New books on display at the Hurunui District Library from 31 Dec 2009 – 14 Jan 2010

  ‘The girl who played with fire’ by Stieg Larsson

“Special report: Mikael Blomkvist investigates: the Millennium publisher has launched the most explosive and far-reaching expose of the multi-billion kronor sex-trafficking industry in Sweden, and its international links.  Double killing in Stockholm apartment, two found dead. Suspected murder weapon recovered close to the scene. Police are baffled by apparently professional killing in residential neighbourhood. Lisbeth Salander sought by every police force in Sweden. The chief suspect in three killings, former security analyst Salander eludes nationwide search. Inspector Bublanski leads the Stockholm team. The sequel to The girl with the dragon tattoo  [cover].

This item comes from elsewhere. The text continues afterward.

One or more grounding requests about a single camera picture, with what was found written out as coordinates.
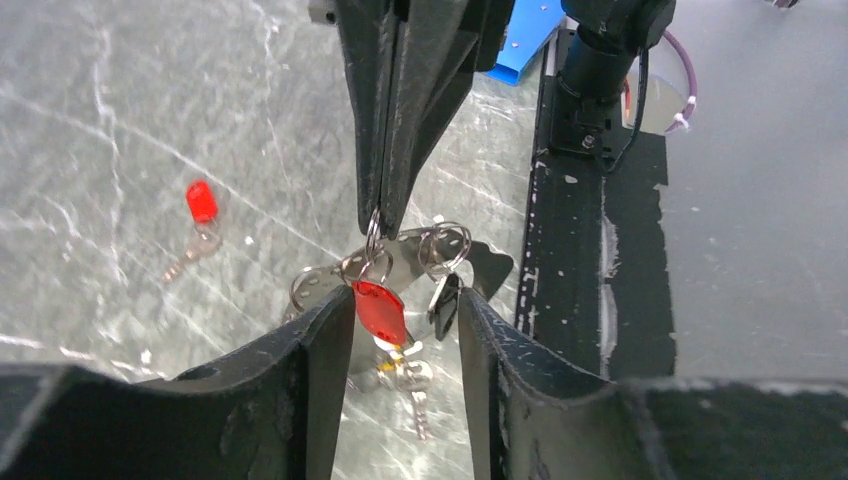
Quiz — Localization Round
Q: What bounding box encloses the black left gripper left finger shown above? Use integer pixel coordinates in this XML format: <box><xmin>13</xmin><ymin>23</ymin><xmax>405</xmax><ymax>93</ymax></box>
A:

‘A song in the daylight’ by Paullina Simons

“Nothing is what it seems… Larissa Stark is a beautiful woman who plays many roles in her life: wife, mother, devoted friend. She has everything she ever wanted, until a chance encounter with a stranger changes Larissa’s idyllic existence forever, leading her to question all the things she once believed were true. Faced with impossible choices and contemplating the unthinkable, Larissa struggles with an eternal mystery: how does one woman follow a divided heart? Spanning the upscale suburbs of New Jersey, the slums of Manila and the desolate beauty of the Australian outback, this is a story of the bonds that unite us and the desires that drive us apart. From the author of Tully and The bronze horseman comes another unforgettable novel of passion and heartbreak ” [cover].

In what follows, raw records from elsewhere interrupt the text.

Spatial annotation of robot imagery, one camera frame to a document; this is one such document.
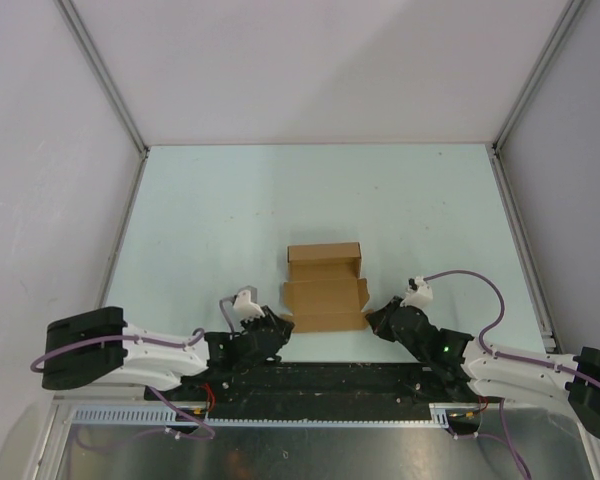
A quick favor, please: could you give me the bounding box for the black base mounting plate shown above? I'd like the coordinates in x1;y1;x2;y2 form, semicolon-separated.
162;361;478;404

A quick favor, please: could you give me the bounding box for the left aluminium frame post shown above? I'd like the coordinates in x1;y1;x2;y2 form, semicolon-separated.
53;0;148;157

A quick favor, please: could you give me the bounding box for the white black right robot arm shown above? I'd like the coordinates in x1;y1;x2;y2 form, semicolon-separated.
366;297;600;440

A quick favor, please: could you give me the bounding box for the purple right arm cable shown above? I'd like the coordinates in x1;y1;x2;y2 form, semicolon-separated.
424;269;600;406

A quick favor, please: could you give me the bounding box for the brown cardboard box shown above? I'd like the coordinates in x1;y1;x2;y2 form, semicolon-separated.
282;242;370;334

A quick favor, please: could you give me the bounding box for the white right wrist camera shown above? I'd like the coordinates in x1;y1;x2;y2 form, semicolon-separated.
400;276;433;310

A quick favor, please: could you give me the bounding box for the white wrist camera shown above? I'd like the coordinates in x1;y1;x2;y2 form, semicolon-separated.
400;276;433;310
232;286;264;321

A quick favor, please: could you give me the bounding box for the aluminium frame post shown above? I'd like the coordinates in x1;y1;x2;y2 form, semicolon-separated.
53;0;148;157
492;0;590;153

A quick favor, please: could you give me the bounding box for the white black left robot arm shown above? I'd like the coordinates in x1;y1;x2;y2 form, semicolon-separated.
30;305;294;400

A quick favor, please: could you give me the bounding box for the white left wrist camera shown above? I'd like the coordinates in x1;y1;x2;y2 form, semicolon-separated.
232;286;264;321

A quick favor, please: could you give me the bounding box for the grey slotted cable duct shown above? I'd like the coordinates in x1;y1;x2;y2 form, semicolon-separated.
71;404;449;429

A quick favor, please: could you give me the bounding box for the right aluminium frame post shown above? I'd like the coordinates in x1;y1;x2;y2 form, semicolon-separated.
492;0;590;153

  ‘Peter Gordon: a culinary journey’

“Growing up in a small town in New Zealand, Peter Gordon didn’t discover avocados or sushi until he moved to Australia in his late teens. From there he travelled to Asia where a whole new culinary world opened before his eyes. Often dubbed ‘the father of Fusion cuisine’ – a culinary style that integrates various regional flavours and cooking techniques in order to create innovative new tastes – Peter reveals in this book how he developed his unique culinary philosophy, influenced by his travels around the world, exploring different cuisines, foods, tastes and cooking  ideas. Illustrated with stunning photography from renowned photographer Jean Cazals, Peter takes us on a journey through Asia, Europe and the Pacific and presents delicious recipes plus the key ingredients that epitomize Fusion cuisine “ [cover].

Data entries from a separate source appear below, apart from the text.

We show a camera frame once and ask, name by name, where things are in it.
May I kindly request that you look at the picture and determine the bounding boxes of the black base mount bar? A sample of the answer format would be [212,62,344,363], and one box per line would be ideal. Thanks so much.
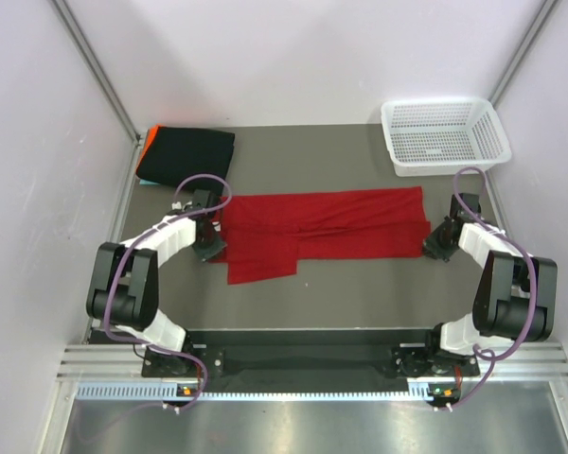
[141,330,479,384]

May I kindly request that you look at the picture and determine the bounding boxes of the right aluminium frame post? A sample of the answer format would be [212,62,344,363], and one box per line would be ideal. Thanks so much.
[488,0,560,109]

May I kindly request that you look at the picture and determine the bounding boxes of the aluminium frame post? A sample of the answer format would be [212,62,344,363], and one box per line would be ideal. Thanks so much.
[488,0,560,109]
[48,0,141,143]

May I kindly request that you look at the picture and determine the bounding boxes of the grey slotted cable duct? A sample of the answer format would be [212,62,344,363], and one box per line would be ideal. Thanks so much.
[76,382,454,403]

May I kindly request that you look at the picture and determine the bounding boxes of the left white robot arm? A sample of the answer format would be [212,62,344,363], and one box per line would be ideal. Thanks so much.
[86,190,226,375]

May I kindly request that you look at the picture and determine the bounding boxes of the folded black t shirt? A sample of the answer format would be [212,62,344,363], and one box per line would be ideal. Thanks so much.
[135,126,235,188]

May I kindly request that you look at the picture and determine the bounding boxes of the red t shirt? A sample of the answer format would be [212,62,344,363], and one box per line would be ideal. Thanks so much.
[217,186,431,285]

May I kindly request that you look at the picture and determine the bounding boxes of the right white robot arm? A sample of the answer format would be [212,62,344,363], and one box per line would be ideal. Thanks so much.
[422,193,558,375]

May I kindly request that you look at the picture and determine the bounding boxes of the left aluminium frame post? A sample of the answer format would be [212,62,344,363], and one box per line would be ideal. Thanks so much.
[48,0,141,143]

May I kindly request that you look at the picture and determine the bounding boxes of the folded orange t shirt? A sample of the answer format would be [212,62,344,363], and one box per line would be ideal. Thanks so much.
[135,124,163,169]

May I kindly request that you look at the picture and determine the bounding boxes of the white plastic basket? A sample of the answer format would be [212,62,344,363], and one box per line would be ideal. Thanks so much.
[381,96,512,177]

  ‘Ned & Katina: a true love story’ by Patricia Grace

“A true story of love in wartime and in peace. In Crete during the Second World War a wounded Maori Battalion soldier and a young Cretan woman fall in love when the infantryman is sheltered by her family. After marrying in Crete, Ned and Katina come back to live in New Zealand, settling in the Far North. They live a long, rich and happy life together, raising a family and involving themselves in community affairs there and in the Wellington region. Ned dies in 1987, Katine in 1996. Year later, the whanau of Ned and Katina approach writer Patricia Grace to compile their parents’ story and this book is the result. This warm, beautifully written true story is impossible to put down” [cover].

  ‘The story of Danny Dunn’ by Bryce Courtenay

“Brenda didn’t see the beautiful boy who caused a young woman’s knees to tremble. She didn’t care about the brilliant young sportman. All Brenda saw was her boy standing in cap and gown in the Great Hall of Sydney University holding a parchment scroll, proving her mum and dad hadn’t left Ireland for nothing and that her family could hold their heads up high. Danny would reach down and pull them all up out of the gutter” [cover].

  ‘Driven to distraction’ by Jeremy Clarkson

“Brace yourself, Clarkson ‘s back. And he’d like to tell you what he thinks about some of the most awe-inspiring, earth-shatteringly fast and jaw-droppingly gorgeous cars in the world (alongside a few irredeemable disasters…). Or he would, if there weren’t so many things competing for his attention. And so much to get off his chest, because the world according to Clarkson is a perplexing place, filled with thorny subjects… Fearless, independent, surprising and laugh-out-loud funny, this book is full-throttle Clarkson at his best, a unique look at the joys, absurdities and frustrations of modern life. With wheels. Buckle up, get comfortable, and hold on tight. There’s no one who writes about cars like Jeremy…” [cover].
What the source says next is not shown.